TASK TO COMPLETE:
Only the lines with "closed" in them need to be copied from the listing.

= Beginning of Section =

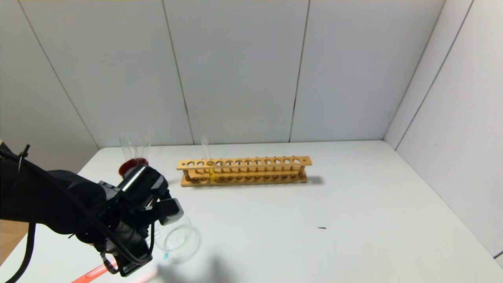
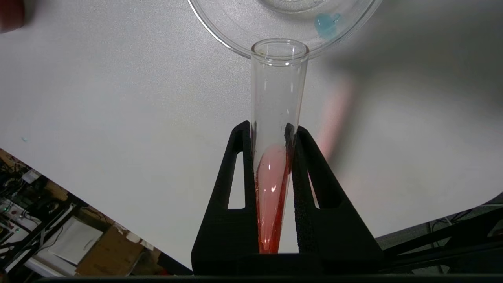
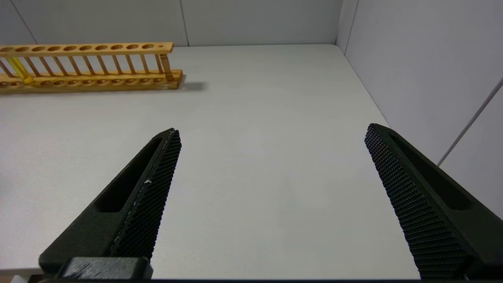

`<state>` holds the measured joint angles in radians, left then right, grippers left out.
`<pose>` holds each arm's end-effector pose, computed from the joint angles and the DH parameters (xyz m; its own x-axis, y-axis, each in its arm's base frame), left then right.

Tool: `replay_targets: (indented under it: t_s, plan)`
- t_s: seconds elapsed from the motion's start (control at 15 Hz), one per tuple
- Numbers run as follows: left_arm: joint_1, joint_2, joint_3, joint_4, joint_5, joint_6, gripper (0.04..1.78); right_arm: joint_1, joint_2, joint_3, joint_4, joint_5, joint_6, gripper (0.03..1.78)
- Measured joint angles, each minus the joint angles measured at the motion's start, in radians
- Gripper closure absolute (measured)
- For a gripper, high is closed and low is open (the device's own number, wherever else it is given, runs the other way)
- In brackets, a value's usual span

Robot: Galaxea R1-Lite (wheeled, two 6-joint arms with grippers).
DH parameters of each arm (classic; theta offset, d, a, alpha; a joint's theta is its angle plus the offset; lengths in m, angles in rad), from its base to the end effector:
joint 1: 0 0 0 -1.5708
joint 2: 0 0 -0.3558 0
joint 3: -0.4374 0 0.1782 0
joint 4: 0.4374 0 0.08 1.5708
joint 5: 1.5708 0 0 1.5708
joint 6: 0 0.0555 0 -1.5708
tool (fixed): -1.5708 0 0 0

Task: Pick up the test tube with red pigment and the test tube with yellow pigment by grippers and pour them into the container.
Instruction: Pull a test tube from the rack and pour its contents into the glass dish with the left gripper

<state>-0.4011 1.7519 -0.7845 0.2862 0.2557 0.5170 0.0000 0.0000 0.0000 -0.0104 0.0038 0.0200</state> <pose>0.2444 -0.0884 0.1329 0.3766 0.1150 -0.9192 0.6976 0.6177 0.3631 -0.0589 0.0002 0.0769 0.9999 0.0038 0.0104 -0.0040 0.9998 0.0200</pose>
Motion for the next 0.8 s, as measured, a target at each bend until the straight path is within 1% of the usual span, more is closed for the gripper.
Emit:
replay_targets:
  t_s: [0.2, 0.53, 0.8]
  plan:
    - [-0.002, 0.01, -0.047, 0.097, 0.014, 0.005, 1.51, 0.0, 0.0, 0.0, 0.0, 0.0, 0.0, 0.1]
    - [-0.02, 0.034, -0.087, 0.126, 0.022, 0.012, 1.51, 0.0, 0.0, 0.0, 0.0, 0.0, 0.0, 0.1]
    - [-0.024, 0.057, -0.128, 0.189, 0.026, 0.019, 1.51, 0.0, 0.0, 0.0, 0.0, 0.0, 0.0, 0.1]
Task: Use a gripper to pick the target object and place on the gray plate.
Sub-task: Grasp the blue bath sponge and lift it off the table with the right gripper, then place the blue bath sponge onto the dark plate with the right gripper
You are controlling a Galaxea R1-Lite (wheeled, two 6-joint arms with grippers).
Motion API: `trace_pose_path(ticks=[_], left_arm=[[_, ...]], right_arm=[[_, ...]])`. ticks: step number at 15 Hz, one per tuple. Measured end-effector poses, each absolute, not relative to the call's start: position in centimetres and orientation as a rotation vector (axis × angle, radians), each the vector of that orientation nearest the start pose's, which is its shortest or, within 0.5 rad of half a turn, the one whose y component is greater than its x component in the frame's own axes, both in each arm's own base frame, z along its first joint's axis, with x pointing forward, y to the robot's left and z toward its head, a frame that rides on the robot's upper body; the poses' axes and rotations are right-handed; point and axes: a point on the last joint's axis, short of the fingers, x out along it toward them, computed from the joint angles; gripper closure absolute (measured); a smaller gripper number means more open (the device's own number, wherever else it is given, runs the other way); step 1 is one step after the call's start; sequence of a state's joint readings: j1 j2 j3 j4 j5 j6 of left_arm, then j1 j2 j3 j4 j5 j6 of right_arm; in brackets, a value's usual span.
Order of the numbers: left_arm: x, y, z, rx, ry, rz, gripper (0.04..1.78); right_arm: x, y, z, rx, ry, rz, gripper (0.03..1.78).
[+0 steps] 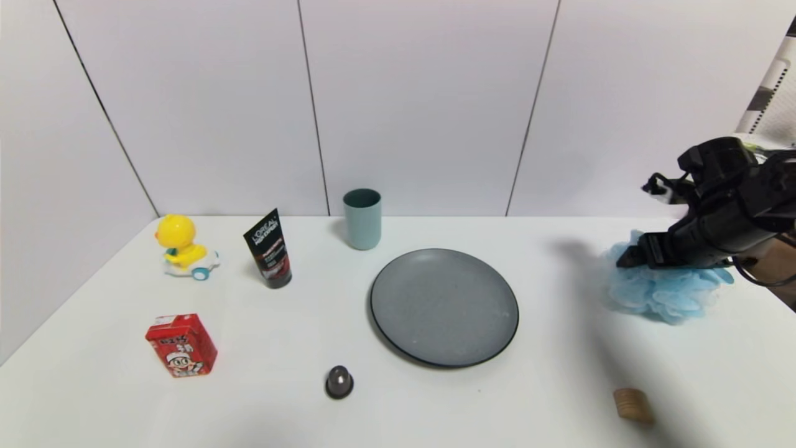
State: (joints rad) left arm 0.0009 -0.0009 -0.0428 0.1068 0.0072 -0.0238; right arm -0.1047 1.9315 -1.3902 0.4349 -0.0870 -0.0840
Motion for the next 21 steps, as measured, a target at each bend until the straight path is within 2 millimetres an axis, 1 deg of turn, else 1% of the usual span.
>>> trace_pose_path(ticks=[3, 6, 7, 8, 10, 12, 14, 17, 18, 19, 21], left_arm=[[-2.6, 0.0, 7.6, -0.024, 0.063, 0.009, 0.13], [-2.6, 0.0, 7.6, -0.024, 0.063, 0.009, 0.13], [-2.6, 0.0, 7.6, -0.024, 0.063, 0.009, 0.13], [-2.6, 0.0, 7.6, -0.024, 0.063, 0.009, 0.13], [-2.6, 0.0, 7.6, -0.024, 0.063, 0.009, 0.13], [-2.6, 0.0, 7.6, -0.024, 0.063, 0.008, 0.13], [-2.6, 0.0, 7.6, -0.024, 0.063, 0.008, 0.13], [-2.6, 0.0, 7.6, -0.024, 0.063, 0.009, 0.13], [-2.6, 0.0, 7.6, -0.024, 0.063, 0.009, 0.13], [-2.6, 0.0, 7.6, -0.024, 0.063, 0.009, 0.13], [-2.6, 0.0, 7.6, -0.024, 0.063, 0.009, 0.13]], right_arm=[[35.4, -3.9, 15.7, -0.079, 1.030, -0.125, 0.11], [35.8, -4.0, 14.7, -0.085, 1.059, -0.133, 0.12], [35.8, -4.0, 14.5, -0.091, 1.065, -0.144, 0.31], [35.9, -4.0, 14.3, -0.095, 1.072, -0.154, 0.47], [35.9, -4.1, 14.0, -0.104, 1.080, -0.167, 0.71], [35.8, -4.1, 13.9, -0.103, 1.085, -0.169, 0.87], [35.7, -4.0, 14.1, -0.099, 1.086, -0.173, 0.98], [34.9, -3.7, 15.5, -0.101, 1.070, -0.163, 1.00], [34.2, -3.4, 16.5, -0.103, 1.066, -0.155, 1.01], [33.3, -3.0, 17.5, -0.106, 1.061, -0.144, 1.05], [31.3, -1.8, 20.3, -0.113, 1.021, -0.109, 1.10]])
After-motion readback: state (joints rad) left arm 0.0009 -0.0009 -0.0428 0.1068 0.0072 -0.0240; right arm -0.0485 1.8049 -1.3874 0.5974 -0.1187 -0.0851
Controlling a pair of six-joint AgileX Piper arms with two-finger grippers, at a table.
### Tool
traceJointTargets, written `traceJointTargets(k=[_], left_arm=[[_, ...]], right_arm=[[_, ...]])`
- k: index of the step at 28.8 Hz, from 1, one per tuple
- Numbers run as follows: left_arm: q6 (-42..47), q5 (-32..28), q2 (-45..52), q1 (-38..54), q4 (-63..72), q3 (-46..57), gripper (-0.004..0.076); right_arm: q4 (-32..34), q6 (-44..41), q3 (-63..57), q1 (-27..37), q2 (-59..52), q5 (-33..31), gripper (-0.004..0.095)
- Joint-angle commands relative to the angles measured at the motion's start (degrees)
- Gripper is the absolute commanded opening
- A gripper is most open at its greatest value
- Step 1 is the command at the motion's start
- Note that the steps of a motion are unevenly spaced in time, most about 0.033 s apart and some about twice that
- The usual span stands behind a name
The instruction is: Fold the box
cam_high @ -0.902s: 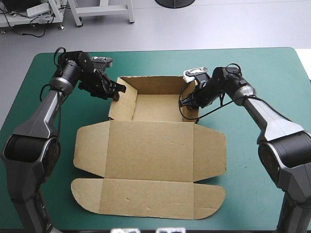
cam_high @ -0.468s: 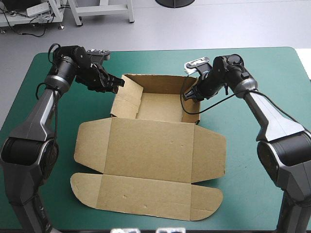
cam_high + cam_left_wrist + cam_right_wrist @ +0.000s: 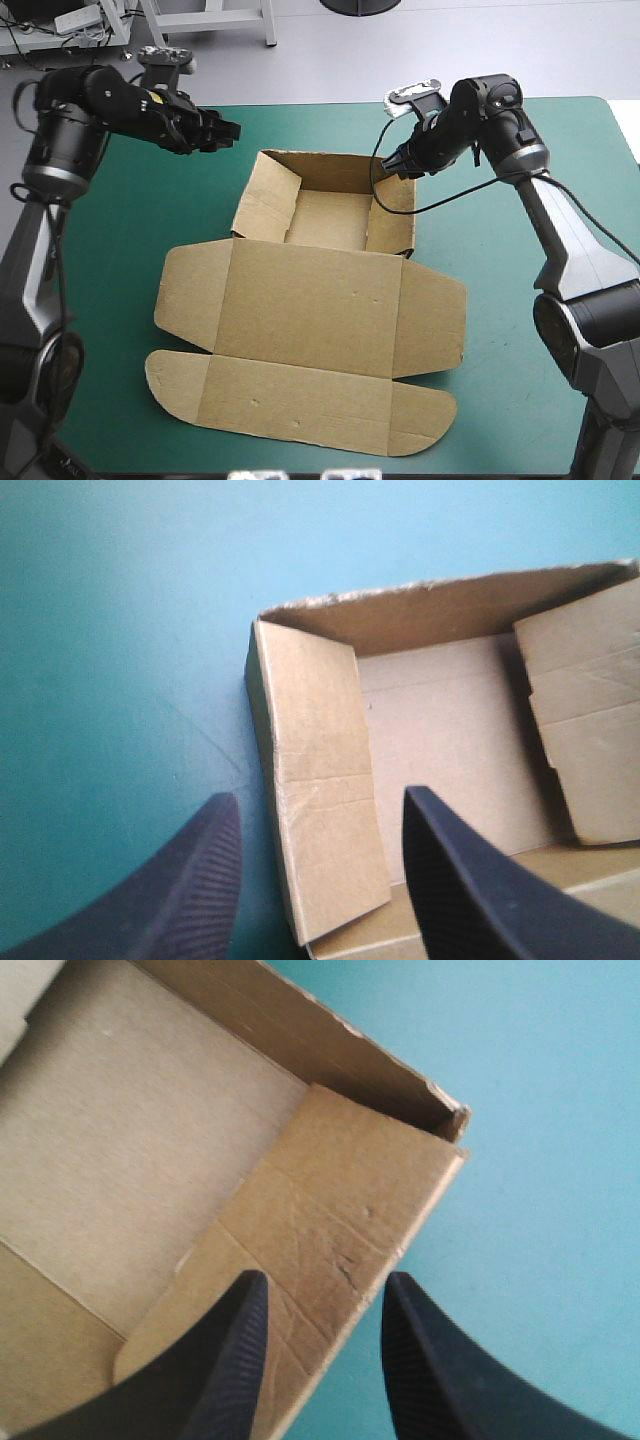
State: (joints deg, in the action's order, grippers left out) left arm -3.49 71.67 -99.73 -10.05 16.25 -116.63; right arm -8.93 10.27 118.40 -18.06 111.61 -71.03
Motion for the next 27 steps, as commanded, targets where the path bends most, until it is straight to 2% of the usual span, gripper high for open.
traceJointTargets(k=[1, 4, 7, 12, 16, 23, 27], left_arm=[[0.82, 1.82, 9.04, 0.11, 1.61, -1.95, 0.0351], [0.64, 1.82, 14.71, 0.11, 1.47, -1.28, 0.0333], [0.07, 1.82, 20.20, 0.11, -0.51, 0.55, 0.0318], [-1.72, 1.82, 29.87, 0.11, -11.01, 9.18, 0.0318], [-1.72, 1.82, 36.90, 0.11, -13.79, 16.94, 0.0318], [-1.72, 1.82, 46.41, 0.11, -14.05, 27.31, 0.0318], [-1.72, 1.82, 49.13, 0.11, -14.05, 30.35, 0.0318]], right_arm=[[-2.95, -1.20, 3.02, 0.07, -4.46, -0.60, 0.0360], [-2.07, -6.56, 3.02, 0.07, -4.79, -0.60, 0.0360], [-2.06, -7.38, 2.09, 0.07, -4.79, -0.60, 0.0360], [1.20, -7.38, -1.25, 0.07, -4.79, -0.60, 0.0360], [2.87, -7.38, -3.73, 0.17, -4.79, -0.60, 0.0360], [2.83, -7.52, -4.59, 0.17, -4.26, -0.48, 0.0360], [0.31, -7.65, -4.59, 0.17, -2.20, -0.48, 0.0360]])
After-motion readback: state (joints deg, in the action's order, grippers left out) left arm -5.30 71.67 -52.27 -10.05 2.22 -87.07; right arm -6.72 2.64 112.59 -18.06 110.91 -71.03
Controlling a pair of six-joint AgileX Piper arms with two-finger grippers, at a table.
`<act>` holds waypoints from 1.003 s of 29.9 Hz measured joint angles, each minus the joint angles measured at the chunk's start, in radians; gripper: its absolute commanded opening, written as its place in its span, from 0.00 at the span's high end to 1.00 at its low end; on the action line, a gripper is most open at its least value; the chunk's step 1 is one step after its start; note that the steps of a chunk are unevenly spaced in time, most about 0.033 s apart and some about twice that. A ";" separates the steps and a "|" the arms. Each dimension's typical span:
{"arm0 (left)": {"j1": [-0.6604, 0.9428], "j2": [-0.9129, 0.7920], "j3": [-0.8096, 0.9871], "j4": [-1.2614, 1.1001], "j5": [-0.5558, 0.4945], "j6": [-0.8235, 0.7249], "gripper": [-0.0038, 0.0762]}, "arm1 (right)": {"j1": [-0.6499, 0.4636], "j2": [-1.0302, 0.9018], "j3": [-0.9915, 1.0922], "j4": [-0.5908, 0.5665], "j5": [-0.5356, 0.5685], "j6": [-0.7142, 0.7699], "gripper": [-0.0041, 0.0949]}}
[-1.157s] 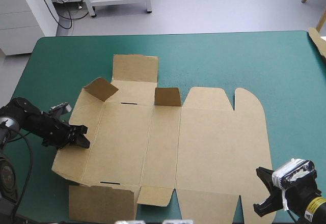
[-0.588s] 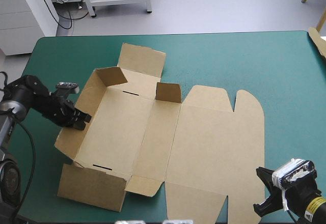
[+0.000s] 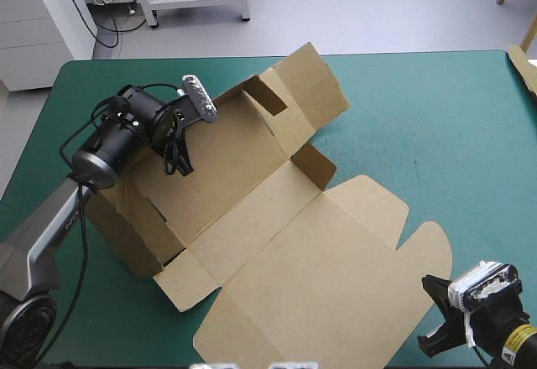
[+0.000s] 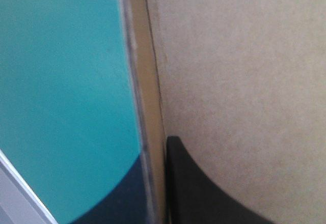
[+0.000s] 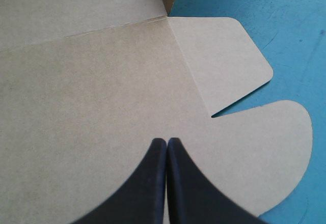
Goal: Fold the box
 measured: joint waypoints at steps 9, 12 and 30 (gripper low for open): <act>-0.210 0.002 0.000 0.173 -0.178 0.014 0.96 | 0.000 0.000 0.000 0.000 0.000 0.000 0.97; -0.269 0.002 0.000 0.211 -0.206 0.016 0.96 | 0.000 0.000 0.000 0.000 0.000 0.003 0.97; -0.550 0.002 0.206 0.665 -0.284 -0.292 0.96 | 0.000 0.000 0.000 0.000 0.000 0.019 0.97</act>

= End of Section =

RESULT OF THE TASK:
- For a gripper, high is closed and low is open (the device's own number, wherever else it is given, runs the other way)
Motion for the next 0.8 s, as measured, a target at each bend until the straight path is within 1% of the usual span, more is closed for the gripper.

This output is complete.